Task to carry out: Starting with the first line and ending with the one that holds "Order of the", retype the entries exactly.
[[ Supplied data, beginning ]]
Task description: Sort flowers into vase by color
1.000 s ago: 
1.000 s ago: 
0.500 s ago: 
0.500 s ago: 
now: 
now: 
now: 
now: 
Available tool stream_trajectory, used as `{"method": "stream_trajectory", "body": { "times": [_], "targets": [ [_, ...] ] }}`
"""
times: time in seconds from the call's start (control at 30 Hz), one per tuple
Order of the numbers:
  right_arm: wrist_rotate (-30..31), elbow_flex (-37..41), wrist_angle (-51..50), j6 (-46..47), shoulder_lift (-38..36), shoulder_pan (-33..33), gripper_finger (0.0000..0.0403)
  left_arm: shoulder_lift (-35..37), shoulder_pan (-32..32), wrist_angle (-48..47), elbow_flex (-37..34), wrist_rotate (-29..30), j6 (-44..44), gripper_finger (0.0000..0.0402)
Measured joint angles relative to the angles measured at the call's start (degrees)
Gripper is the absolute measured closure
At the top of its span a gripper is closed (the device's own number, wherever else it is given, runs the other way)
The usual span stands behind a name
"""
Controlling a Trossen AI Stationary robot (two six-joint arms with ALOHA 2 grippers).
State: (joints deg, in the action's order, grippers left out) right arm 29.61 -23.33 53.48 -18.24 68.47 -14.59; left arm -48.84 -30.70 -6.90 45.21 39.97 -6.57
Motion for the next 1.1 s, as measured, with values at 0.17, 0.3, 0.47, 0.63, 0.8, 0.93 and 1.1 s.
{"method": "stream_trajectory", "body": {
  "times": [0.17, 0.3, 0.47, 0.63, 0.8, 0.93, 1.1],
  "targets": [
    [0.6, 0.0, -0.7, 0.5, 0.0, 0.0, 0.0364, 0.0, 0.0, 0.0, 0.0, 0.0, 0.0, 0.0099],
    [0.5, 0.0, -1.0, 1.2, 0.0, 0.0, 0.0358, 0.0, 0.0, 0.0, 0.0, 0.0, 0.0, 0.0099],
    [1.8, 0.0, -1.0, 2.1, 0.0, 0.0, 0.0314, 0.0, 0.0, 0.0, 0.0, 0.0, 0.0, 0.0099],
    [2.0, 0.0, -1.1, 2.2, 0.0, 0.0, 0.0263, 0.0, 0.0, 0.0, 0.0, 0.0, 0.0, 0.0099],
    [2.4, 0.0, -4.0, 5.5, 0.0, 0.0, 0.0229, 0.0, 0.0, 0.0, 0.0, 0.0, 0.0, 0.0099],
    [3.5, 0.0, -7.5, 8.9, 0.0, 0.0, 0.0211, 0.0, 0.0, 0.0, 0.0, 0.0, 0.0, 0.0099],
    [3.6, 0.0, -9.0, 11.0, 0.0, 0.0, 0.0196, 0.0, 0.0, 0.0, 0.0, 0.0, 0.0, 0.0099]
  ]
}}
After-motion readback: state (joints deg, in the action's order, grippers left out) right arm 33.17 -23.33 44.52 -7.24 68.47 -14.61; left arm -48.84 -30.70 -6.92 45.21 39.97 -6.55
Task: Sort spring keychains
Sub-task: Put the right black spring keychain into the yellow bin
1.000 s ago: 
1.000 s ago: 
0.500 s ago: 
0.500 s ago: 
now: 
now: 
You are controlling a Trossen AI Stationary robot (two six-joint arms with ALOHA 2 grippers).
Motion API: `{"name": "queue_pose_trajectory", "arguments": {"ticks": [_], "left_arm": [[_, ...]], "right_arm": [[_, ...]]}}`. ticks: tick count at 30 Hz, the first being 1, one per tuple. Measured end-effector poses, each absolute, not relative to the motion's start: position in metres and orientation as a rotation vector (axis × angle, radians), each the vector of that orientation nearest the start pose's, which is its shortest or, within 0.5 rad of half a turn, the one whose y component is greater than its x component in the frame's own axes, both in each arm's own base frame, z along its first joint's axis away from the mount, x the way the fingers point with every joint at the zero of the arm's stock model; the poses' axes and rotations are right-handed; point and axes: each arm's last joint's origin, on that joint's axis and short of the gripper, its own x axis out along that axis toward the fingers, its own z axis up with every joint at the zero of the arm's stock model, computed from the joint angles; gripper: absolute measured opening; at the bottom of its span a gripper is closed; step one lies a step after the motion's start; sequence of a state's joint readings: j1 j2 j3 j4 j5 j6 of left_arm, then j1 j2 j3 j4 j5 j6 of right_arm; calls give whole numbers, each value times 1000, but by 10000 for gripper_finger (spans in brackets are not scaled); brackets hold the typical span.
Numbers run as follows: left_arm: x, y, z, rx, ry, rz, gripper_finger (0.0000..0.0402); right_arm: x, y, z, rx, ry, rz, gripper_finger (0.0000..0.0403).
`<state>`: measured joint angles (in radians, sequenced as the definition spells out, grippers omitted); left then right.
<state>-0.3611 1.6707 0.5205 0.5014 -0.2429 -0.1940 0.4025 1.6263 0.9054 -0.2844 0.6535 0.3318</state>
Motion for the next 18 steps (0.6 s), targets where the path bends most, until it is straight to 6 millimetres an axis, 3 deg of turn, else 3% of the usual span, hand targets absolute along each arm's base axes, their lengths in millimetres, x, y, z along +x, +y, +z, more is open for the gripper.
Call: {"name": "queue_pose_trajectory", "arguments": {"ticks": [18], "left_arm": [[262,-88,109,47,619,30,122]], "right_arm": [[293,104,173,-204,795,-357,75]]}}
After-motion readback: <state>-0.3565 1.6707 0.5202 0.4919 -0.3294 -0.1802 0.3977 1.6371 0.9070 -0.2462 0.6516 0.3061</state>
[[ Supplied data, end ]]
Exercise solution:
Task description: Sort flowers into vase by color
1.000 s ago: 
1.000 s ago: 
0.500 s ago: 
0.500 s ago: 
now: 
now: 
now: 
now: 
Available tool stream_trajectory, used as `{"method": "stream_trajectory", "body": { "times": [_], "targets": [ [_, ...] ] }}`
"""
times: time in seconds from the call's start (control at 30 Hz), one per tuple
Order of the numbers:

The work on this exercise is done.